See Things More Clearly!

With no other options readily available, Wynona decided to give the remedy a try. She reasoned that, short of permanently losing her vision, her eyes couldn’t get much worse than they already were. She wasn’t about to let anything screw up this day. She had to be perfect.

*~*~*

As marriages go, Wynona’s had been a good one. It had started, as all the best do, in a flurry of passion. Wynona had been raised in a conservative household. Her father, a reasonably successful banker, had left most of the parenting to Wynona’s mother—a strict homemaker and disciplinarian. With her father frequently absent on business and her mother intent on bringing her up as an honest Christian woman, Wynona received little of the coddling frequently associated with her status as an only child. She did, however, receive the full burden of expectation. She performed well at school under constant pressure from her near omnipresent mother; receiving top marks in her classes, participating in extracurricular activities, and most importantly—avoiding the depredations of teenage boys.

Everything changed when Wynona left home for college and she met her future husband. Not only was he tall and athletic; but he possessed an intensity which drew people to him like moths to a flame. He was articulate, worldly, and seemed to have a passionate opinion about every topic under the sun. Naturally, he was accompanied by floozies and hangers-on at virtually all times. Finding his retinue intimidating, Wynona was initially content to observe him from a distance.

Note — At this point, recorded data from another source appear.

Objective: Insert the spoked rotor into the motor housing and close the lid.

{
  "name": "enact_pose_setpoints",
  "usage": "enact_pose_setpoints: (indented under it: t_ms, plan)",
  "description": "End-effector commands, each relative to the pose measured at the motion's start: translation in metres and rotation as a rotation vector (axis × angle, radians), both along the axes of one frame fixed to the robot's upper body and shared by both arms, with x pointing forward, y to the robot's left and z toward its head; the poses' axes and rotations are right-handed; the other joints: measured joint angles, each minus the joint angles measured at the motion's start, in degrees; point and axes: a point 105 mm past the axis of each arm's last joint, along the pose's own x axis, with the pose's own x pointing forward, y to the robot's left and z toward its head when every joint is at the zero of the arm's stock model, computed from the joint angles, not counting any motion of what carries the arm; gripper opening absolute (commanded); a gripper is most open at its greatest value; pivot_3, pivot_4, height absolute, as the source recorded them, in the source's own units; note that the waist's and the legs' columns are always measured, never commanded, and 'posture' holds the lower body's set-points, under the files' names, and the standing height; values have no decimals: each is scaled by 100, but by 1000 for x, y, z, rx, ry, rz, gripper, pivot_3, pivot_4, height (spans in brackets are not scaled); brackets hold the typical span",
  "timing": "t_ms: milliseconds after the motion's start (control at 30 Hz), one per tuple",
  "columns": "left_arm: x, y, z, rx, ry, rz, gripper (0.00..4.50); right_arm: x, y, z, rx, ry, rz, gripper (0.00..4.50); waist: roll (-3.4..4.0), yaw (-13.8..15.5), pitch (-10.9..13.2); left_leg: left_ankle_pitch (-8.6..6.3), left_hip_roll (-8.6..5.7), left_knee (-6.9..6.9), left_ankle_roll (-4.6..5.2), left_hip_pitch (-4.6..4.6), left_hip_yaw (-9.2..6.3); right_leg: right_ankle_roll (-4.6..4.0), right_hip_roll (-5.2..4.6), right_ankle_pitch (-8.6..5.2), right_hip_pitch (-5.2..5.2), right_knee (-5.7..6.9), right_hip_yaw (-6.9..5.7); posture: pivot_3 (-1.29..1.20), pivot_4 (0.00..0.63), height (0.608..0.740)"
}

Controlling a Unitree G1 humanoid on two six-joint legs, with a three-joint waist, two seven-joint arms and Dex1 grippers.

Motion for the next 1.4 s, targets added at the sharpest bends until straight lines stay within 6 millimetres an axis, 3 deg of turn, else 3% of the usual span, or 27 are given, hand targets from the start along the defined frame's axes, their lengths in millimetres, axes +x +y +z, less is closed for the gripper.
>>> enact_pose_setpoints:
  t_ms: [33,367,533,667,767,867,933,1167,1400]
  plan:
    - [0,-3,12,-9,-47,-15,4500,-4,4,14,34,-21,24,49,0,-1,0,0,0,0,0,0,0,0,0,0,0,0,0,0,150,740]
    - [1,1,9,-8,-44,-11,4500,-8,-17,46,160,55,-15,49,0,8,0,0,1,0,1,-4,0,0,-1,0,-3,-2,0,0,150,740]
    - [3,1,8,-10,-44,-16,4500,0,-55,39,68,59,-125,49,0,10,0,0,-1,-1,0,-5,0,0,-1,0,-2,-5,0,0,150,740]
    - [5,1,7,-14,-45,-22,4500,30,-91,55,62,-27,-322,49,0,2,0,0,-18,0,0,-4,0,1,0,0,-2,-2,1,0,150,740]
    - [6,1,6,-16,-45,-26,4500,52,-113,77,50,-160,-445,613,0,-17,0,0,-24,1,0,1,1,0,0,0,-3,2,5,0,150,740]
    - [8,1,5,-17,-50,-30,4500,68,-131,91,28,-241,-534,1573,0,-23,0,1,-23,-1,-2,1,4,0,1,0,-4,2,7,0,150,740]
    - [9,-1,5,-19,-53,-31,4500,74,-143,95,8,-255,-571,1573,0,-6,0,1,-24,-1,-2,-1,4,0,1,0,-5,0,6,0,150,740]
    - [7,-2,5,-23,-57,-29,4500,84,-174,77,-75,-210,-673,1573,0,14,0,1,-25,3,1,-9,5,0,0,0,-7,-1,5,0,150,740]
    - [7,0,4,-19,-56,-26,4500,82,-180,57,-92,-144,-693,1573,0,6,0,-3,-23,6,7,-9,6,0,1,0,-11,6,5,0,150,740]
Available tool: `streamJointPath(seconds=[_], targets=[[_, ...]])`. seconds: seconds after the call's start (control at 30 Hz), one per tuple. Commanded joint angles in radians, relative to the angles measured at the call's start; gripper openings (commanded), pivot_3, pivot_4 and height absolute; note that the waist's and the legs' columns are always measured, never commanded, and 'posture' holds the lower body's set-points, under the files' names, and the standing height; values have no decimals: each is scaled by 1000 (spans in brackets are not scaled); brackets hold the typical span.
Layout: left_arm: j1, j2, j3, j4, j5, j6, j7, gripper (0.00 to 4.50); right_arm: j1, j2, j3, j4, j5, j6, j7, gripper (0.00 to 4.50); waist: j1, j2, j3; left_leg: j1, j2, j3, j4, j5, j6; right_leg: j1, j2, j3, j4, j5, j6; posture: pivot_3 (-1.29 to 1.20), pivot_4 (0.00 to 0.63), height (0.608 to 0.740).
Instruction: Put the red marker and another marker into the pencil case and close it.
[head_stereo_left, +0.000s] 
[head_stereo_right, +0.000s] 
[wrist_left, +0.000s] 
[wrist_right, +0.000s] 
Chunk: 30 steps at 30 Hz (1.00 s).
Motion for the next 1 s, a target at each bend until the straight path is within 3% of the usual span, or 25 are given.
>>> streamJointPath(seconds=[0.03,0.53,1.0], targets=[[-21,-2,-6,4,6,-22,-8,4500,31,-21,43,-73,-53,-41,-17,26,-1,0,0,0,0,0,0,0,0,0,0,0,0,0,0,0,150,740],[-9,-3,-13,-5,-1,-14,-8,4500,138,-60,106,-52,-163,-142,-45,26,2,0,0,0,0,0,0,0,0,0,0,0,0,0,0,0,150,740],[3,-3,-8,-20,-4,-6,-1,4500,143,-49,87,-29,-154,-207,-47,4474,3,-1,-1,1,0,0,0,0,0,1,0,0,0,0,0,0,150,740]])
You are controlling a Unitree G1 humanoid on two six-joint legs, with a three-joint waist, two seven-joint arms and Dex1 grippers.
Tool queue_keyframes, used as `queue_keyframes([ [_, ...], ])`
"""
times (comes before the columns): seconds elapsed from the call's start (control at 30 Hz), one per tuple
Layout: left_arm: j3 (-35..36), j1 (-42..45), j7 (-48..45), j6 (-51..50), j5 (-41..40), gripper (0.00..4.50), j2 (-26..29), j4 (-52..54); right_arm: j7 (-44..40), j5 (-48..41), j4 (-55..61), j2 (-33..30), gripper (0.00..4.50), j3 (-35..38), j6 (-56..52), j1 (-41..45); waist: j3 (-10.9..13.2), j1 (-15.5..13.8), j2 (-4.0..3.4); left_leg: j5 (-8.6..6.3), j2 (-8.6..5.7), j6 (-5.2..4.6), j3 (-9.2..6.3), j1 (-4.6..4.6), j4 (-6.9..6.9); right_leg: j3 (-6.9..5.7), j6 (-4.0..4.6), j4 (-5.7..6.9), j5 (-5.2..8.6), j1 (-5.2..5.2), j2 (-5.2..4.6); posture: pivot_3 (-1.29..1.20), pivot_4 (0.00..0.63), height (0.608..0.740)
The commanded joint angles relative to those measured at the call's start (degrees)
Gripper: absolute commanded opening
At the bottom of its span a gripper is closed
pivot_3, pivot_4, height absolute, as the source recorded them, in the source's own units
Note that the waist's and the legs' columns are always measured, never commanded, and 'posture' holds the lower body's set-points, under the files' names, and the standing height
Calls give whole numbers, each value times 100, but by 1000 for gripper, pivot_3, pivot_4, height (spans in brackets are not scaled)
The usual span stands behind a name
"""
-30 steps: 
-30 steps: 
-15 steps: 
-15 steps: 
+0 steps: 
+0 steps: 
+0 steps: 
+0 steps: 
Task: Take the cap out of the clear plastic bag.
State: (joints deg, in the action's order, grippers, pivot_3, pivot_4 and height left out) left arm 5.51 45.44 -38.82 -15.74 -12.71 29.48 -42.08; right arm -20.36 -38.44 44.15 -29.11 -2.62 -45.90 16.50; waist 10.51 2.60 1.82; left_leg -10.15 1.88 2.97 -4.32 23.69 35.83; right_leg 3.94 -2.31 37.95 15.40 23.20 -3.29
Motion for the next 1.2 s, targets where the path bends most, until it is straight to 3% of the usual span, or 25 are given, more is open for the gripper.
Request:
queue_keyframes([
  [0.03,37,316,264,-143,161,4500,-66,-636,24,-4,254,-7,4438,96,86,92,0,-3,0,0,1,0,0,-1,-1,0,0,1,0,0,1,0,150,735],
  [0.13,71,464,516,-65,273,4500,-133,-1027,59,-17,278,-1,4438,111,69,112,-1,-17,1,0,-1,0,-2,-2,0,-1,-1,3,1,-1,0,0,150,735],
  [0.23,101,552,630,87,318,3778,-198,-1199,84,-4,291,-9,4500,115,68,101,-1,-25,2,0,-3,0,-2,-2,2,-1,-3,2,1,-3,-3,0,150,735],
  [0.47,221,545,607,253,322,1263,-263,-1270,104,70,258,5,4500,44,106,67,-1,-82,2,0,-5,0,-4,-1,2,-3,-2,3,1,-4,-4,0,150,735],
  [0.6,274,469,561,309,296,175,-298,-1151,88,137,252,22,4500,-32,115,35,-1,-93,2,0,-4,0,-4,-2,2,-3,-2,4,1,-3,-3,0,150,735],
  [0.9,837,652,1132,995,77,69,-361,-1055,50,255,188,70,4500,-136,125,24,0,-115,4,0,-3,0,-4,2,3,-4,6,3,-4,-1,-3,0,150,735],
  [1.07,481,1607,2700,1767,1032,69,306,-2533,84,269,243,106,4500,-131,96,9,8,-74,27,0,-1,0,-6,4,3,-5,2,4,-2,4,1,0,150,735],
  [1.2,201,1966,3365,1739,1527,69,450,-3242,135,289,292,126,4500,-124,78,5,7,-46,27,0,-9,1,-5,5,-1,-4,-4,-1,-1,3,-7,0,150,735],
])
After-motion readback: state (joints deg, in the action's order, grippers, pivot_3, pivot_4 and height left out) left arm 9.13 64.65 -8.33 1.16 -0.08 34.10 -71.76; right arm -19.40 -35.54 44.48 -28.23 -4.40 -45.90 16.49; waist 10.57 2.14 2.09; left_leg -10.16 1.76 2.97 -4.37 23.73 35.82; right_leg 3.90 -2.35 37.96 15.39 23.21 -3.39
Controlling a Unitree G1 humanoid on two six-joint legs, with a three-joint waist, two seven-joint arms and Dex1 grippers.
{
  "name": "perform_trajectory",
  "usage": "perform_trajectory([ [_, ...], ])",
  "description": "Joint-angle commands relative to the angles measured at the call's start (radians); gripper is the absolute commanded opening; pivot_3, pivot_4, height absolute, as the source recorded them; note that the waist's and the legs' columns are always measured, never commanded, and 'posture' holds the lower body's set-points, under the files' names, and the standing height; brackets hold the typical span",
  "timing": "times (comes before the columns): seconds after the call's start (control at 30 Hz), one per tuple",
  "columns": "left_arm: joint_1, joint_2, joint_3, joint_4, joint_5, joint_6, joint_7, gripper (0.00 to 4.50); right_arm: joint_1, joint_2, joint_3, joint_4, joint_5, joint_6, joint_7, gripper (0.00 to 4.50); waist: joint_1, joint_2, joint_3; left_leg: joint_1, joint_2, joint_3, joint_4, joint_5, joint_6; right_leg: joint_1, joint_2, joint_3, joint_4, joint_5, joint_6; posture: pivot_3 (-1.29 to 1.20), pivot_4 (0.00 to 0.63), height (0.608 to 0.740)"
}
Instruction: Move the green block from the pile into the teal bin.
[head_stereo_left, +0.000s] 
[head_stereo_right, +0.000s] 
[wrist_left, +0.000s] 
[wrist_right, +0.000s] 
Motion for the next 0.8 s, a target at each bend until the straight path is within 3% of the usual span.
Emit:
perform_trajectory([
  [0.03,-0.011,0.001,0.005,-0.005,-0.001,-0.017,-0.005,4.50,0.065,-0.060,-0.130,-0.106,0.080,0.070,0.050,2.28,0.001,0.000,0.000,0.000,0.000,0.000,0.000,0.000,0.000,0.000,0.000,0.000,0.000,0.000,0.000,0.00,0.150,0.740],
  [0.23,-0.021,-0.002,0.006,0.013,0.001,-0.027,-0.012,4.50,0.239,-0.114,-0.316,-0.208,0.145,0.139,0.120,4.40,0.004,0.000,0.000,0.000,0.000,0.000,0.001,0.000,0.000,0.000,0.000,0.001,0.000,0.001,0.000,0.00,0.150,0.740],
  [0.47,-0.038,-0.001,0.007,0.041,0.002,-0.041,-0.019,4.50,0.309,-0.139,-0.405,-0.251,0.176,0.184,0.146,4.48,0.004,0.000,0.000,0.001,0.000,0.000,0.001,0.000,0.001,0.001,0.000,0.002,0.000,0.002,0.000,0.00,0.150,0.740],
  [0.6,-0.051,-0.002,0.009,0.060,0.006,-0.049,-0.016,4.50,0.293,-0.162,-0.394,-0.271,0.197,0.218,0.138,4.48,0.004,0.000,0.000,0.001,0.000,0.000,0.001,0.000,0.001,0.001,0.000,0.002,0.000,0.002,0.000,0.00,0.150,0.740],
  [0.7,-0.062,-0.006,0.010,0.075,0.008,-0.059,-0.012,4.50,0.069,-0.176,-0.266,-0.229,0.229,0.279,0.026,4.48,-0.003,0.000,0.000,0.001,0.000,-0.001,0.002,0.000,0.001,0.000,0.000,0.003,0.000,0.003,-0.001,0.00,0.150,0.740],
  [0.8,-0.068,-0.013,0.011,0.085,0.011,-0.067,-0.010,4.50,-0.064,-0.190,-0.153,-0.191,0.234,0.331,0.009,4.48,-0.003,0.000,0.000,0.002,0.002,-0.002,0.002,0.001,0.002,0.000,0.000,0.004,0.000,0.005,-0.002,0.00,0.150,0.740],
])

Like so many other women—and men—she soon became fixated. He exuded an aura of confidence, subtle machismo, and at moments, guarded sensitivity. Like a planet caught in a decaying orbit, she found herself inexorably drawn to him and their impact, she just knew, would be life changing. Still a virgin upon her arrival at university, she began throwing herself at his friends and flunkies just to be around him. The sex was wild but devoid of passion. She combined her newfound sexual prowess with her long-practiced innocent, bookish demeanor to forge a persona so hot that not even he could ignore her.

It worked.

Several nameless flunkies and a few dozen outfit combinations later, she finally caught his attention. Overnight, she’d gone from being invisible to shining so brightly, she could not be denied. She felt alive for the first time in her life. He was hooked.

The next few months were a blur of passionate lovemaking, long conversations, and a feeling of connectedness she never would have thought to wish for. He eschewed his hard-partying, philandering lifestyle without Wynona ever having to say a word. They were married within the year.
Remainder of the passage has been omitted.